Además, cada población pigmea tenía diferentes niveles de mezcla genética con sus vecinos no pigmeos (Patin et al. 2009; Tishkoff et al. 2009; Verdu et al. 2009)., Estos niveles heterogéneos de flujo genético asimétrico de no pigmeos a pigmeos se encontraron inversamente relacionados con la fuerza de las barreras socioculturales que impiden los matrimonios mixtos entre cada par específico de comunidades vecinas (Verdu et al. 2009). Estos resultados ilustran cómo la diversidad de patrones genéticos entre las poblaciones pigmeas está determinada por factores socioculturales específicos, y muestran cómo la descripción de la diversidad biológica de los pigmeos Centroafricanos puede ser sesgada cuando solo se analizan unos pocos grupos.,
hacia la búsqueda de la determinación genética de la estatura diferencial entre pigmeos y no pigmeos, el trabajo de Becker et al. (2011) es muy prometedor. Han demostrado que los individuos pigmeos que están más mezclados con vecinos no pigmeos también son propensos a ser más altos. Al analizar los patrones de mezcla genética en varias poblaciones de pigmeos de África Central Occidental, demostraron, aunque indirectamente, que el fenotipo de estatura diferencial observado entre pigmeos y no pigmeos tenía una base genética.,
finalmente, utilizando microsatélites autosómicos de todo el genoma y métodos aproximados de computación Bayesiana (ABC) (Beaumont et al. 2002; Cornuet et al. 2008), Verdu et al. (2009) probaron formalmente, por primera vez, si numerosas poblaciones pigmeas de África Central Occidental compartían un origen común o independiente, y estimaron los tiempos de divergencia entre las poblaciones., A pesar de la amplia diferenciación genética entre los pigmeos Centroafricanos occidentales, el escenario más probable parecía ser el de una división muy reciente de los pigmeos Centroafricanos occidentales, hace unos 3.000 años, de una población pigmea ancestral que divergió de los linajes No pigmeos hace 50.000 a 90.000 años (Verdu et al. 2009). Esta última estimación se superpone a la estimación previa basada en la simulación y los enfoques filogenéticos de Destro-Bisol (2004a; 2004b), Batini et al. (2007) y Quintana-Murci et al. (2008).,
una metodología similar basada en modelos se extendió más tarde a otros grupos pigmeos de África Central, particularmente en el Este, utilizando secuencias autosómicas neutras (Patin et al. 2009) y ADN mitocondrial (Batini et al. 2011). Los resultados mostraron que las poblaciones pigmeas del Este y Oeste de África Central, que hoy viven a varios miles de kilómetros de distancia, probablemente compartieron un origen común hace unos 20.000 años, mientras que la divergencia entre las poblaciones ancestrales pigmeas y no pigmeas ocurrió hace unos 70.000 años., Ambas estimaciones muestran intervalos de confianza que son consistentes con estudios previos basados en métodos de simulación, filogenéticos y basados en modelos (Destro-Bisol et al. 2004a, B, Batini et al. 2007, Quintana-Murci et al. 2008, Verdu et al. 2009).
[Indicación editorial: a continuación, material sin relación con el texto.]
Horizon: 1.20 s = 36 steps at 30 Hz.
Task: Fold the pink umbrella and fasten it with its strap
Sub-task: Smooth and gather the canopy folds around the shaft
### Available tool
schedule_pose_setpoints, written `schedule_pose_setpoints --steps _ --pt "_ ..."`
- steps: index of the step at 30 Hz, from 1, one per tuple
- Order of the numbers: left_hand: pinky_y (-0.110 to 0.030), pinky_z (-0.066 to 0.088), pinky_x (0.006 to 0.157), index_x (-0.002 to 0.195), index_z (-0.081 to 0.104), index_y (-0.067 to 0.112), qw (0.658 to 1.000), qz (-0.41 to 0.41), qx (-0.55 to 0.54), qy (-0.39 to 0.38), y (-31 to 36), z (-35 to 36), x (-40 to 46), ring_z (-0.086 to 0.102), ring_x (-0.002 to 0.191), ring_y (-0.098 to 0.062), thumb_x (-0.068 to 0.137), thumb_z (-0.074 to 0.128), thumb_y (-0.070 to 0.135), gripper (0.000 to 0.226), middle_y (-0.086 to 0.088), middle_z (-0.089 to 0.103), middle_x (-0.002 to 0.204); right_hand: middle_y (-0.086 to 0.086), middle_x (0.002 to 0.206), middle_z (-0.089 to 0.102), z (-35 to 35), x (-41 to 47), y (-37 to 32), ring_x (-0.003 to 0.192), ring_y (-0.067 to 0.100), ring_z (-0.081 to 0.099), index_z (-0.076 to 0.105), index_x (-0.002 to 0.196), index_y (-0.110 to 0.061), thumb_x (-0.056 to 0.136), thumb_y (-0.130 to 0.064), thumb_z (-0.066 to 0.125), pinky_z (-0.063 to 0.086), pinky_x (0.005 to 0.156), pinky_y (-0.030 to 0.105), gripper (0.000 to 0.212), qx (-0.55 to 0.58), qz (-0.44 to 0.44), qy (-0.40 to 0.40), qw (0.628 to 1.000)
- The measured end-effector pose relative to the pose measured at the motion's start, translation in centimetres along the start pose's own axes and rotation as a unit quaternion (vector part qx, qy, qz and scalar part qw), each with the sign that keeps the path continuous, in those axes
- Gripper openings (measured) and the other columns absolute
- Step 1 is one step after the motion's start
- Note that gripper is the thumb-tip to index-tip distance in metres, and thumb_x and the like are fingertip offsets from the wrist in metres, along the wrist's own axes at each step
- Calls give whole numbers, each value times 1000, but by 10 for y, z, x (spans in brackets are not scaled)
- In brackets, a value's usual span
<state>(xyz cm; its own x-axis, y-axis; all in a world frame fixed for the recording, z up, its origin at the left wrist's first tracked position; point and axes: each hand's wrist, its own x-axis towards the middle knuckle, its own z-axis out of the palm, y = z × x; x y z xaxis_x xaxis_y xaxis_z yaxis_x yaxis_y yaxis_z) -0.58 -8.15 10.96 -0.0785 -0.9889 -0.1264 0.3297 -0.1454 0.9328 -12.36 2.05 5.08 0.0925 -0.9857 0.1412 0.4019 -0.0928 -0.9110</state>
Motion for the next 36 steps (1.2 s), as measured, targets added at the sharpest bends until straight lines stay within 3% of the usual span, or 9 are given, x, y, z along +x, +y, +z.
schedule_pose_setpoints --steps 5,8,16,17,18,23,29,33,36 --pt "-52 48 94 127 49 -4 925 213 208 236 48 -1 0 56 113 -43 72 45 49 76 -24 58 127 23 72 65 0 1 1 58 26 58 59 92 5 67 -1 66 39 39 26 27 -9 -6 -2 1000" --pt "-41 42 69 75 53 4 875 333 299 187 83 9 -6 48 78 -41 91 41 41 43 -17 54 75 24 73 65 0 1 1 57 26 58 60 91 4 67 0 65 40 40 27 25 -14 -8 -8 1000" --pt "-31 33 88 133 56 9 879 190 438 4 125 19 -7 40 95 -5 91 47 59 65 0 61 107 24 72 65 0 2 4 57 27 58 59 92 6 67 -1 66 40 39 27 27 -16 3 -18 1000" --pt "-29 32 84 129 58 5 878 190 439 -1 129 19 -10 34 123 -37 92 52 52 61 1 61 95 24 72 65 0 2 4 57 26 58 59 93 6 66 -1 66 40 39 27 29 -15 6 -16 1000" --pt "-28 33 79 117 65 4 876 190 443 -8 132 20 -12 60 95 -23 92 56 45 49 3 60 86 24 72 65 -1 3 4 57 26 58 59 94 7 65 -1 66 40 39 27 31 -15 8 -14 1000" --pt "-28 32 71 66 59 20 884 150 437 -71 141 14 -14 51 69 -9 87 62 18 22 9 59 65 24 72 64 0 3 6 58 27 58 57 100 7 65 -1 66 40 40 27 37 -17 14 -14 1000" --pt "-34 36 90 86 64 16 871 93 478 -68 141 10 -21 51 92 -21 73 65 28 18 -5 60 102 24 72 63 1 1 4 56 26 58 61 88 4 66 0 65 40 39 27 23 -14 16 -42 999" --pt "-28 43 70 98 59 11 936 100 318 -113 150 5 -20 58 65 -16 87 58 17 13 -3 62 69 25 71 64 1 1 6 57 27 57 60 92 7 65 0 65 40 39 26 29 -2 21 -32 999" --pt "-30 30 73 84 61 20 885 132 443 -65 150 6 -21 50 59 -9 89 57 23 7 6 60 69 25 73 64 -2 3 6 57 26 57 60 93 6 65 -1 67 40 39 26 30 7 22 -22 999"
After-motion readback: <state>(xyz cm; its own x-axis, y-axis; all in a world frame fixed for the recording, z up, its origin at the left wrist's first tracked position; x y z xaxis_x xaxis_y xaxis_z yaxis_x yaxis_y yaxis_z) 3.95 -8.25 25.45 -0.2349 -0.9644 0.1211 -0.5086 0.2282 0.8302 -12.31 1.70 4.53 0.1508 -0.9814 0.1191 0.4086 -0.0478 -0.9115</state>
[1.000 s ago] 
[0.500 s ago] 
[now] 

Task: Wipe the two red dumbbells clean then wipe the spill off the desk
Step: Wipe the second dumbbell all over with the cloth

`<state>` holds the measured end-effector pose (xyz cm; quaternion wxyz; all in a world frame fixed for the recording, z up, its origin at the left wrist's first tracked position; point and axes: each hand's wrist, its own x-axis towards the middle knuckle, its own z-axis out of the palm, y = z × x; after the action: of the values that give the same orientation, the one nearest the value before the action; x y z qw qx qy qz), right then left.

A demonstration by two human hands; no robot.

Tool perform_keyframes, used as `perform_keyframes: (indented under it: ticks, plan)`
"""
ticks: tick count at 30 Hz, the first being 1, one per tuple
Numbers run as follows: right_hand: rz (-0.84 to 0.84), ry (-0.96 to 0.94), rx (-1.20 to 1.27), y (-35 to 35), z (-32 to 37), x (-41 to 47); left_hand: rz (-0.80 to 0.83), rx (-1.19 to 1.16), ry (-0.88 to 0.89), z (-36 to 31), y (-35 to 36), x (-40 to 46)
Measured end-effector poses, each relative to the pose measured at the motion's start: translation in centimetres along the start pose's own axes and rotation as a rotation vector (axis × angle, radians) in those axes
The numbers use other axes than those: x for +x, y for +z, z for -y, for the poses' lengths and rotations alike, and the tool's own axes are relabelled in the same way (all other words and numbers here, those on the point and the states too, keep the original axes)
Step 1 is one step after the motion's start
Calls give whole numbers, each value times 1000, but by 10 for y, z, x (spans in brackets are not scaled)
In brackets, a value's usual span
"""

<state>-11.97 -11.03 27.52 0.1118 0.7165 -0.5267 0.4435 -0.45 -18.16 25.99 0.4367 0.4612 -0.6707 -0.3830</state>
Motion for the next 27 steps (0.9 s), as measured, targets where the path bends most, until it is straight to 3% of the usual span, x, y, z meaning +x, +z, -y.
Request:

los estudios mencionados hasta ahora abordaron la diversidad de las poblaciones centroafricanas en el marco de la compleja categorización cultural Pigmeo/No pigmeo y arrojaron luz sobre la historia evolutiva y de adaptación ampliamente desconocida de las poblaciones centroafricanas., Nos gustaría destacar aquí que esta investigación solo fue posible gracias a una colaboración competente entre biólogos, antropólogos sociales y lingüistas. La futura labor multidisciplinaria permitirá reconstruir cuidadosamente la historia de la mezcla entre pigmeos y no pigmeos, ya que no sabemos cuándo y cómo ha evolucionado a lo largo de la historia la dinámica de los matrimonios mixtos entre pigmeos y no pigmeos., Más específicamente, nos gustaría evaluar si los patrones de mezcla genética han cambiado durante los tiempos precoloniales, coloniales y poscoloniales, para comprender cómo los cambios en las tasas de flujo genético pueden haber influido en los procesos de adaptación biológica y genética de estas poblaciones.